Work to be completed:
Return all of the records below verbatim.

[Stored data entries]
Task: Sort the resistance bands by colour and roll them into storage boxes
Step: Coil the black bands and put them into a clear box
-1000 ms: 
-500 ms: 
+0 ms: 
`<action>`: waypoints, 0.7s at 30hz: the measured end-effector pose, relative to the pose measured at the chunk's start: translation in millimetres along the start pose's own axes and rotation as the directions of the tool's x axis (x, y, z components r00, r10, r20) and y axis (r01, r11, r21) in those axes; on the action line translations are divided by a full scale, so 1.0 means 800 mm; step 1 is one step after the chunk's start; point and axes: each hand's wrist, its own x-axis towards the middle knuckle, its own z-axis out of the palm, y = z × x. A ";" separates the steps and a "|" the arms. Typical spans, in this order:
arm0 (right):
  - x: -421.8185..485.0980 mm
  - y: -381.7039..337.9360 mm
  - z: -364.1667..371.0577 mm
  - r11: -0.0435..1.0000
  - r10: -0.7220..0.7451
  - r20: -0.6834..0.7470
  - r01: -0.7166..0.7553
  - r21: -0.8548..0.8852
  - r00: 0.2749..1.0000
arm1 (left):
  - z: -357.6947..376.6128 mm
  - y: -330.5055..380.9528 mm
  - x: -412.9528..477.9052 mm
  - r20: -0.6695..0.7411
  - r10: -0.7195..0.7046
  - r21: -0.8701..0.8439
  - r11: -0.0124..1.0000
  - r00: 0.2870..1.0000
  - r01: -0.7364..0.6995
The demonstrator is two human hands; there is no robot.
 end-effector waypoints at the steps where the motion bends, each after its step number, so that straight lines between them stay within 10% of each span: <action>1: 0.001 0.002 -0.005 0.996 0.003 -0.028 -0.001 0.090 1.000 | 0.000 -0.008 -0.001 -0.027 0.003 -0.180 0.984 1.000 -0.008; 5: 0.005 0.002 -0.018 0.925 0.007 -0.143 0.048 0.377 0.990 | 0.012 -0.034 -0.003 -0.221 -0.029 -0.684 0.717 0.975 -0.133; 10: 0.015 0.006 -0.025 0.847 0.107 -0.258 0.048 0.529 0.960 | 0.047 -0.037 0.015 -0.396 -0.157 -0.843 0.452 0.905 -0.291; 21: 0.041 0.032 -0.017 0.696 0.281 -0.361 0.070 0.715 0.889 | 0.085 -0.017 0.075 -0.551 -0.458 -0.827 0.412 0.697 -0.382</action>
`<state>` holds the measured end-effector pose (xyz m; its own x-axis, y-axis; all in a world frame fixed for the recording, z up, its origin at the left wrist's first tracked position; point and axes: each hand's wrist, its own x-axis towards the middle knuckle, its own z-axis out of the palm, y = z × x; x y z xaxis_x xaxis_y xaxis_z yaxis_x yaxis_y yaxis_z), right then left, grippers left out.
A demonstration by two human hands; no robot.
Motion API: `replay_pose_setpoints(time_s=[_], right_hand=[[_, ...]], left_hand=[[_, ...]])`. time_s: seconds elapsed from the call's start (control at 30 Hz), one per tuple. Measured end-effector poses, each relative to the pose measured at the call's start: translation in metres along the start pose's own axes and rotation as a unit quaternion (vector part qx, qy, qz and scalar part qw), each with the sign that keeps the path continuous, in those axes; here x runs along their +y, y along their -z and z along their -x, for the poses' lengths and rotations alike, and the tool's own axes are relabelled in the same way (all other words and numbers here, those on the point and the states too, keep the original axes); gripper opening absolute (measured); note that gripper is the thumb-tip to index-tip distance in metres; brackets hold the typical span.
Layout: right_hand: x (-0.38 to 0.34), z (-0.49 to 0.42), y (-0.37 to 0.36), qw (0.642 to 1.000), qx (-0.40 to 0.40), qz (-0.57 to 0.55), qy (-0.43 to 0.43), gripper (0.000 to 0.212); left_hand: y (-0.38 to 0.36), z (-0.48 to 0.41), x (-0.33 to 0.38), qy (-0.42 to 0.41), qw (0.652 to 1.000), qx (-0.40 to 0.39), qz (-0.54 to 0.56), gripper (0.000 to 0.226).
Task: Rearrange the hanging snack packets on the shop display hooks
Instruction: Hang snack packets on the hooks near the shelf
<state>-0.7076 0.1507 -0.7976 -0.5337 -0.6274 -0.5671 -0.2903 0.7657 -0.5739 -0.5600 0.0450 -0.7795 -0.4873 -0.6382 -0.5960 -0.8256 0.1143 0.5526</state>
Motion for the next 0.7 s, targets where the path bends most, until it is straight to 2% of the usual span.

Solution:
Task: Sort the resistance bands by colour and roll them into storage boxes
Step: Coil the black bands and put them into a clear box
-1000 ms: 
-500 ms: 
+0 ms: 
`<action>`: waypoints, 0.7s at 30hz: the measured end-effector pose, relative to the pose measured at the chunk's start: translation in millimetres along the start pose's own axes and rotation as the directions of the tool's x axis (x, y, z components r00, r10, r20) and y axis (r01, r11, r21) in those axes; on the action line translations are divided by a full scale, so 1.0 means 800 mm; step 1 is one step after the chunk's start; point and axes: each hand's wrist, its own x-axis towards the middle knuckle, its own z-axis out of the palm, y = z × x. A ";" separates the steps and a "|" the arms. Typical spans, in this order:
arm0 (right):
  - x: -421.8185..485.0980 mm
  - y: -381.7039..337.9360 mm
  - z: -364.1667..371.0577 mm
  - r11: -0.0435..1.0000
  - r10: -0.7220..0.7451
  - r20: -0.6834..0.7470
  - r01: -0.7166..0.7553
  - r21: -0.8548..0.8852
  - r00: 0.2749..1.0000
arm1 (left):
  - z: -357.6947..376.6128 mm
  - y: -330.5055..380.9528 mm
  - x: -412.9528..477.9052 mm
  - r20: -0.6695..0.7411
  - r10: -0.7195..0.7046
  - r21: -0.8701..0.8439
  - r11: -0.0124..1.0000
  - r00: 0.2870..1.0000
  - r01: -0.7364..0.6995
The demonstrator is two human hands; there is no robot.
 end-effector waypoints at the steps where the motion bends, each after its step number, so that straight lines between them stay within 10% of each span: <action>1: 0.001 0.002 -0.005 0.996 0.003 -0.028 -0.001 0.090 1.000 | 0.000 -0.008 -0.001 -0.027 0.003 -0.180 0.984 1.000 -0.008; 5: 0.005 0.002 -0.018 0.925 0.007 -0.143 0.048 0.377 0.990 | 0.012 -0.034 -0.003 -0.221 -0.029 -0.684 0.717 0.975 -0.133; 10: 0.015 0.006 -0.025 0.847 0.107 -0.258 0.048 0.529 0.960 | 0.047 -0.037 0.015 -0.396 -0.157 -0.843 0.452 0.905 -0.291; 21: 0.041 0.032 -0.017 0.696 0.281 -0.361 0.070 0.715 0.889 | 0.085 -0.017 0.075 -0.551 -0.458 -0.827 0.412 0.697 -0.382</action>
`<state>` holds the measured end-effector pose (xyz m; its own x-axis, y-axis; all in a world frame fixed for the recording, z up, its origin at the left wrist's first tracked position; point and axes: each hand's wrist, its own x-axis towards the middle knuckle, its own z-axis out of the palm, y = z × x; x y z xaxis_x xaxis_y xaxis_z yaxis_x yaxis_y yaxis_z), right then left, grippers left out.
A demonstration by two human hands; no robot.
Motion API: `replay_pose_setpoints(time_s=[_], right_hand=[[_, ...]], left_hand=[[_, ...]])`. time_s: seconds elapsed from the call's start (control at 30 Hz), one per tuple. Measured end-effector poses, each relative to the pose measured at the call's start: translation in metres along the start pose's own axes and rotation as a unit quaternion (vector part qx, qy, qz and scalar part qw), each with the sign that keeps the path continuous, in those axes; here x runs along their +y, y along their -z and z along their -x, for the poses' lengths and rotations alike, and the tool's own axes are relabelled in the same way (all other words and numbers here, those on the point and the states too, keep the original axes); gripper opening absolute (measured); note that gripper is the thumb-tip to index-tip distance in metres; brackets hold the typical span.
Layout: right_hand: x (-0.38 to 0.34), z (-0.49 to 0.42), y (-0.37 to 0.36), qw (0.642 to 1.000), qx (-0.40 to 0.40), qz (-0.57 to 0.55), qy (-0.43 to 0.43), gripper (0.000 to 0.212); left_hand: y (-0.38 to 0.36), z (-0.48 to 0.41), x (-0.33 to 0.38), qy (-0.42 to 0.41), qw (0.652 to 1.000), qx (-0.40 to 0.39), qz (-0.54 to 0.56), gripper (0.000 to 0.226).
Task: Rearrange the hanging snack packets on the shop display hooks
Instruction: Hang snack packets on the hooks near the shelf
<state>-0.7076 0.1507 -0.7976 -0.5337 -0.6274 -0.5671 -0.2903 0.7657 -0.5739 -0.5600 0.0450 -0.7795 -0.4873 -0.6382 -0.5960 -0.8256 0.1143 0.5526</state>
Motion for the next 0.7 s, targets where the path bends most, until it is straight to 2% of the usual span.

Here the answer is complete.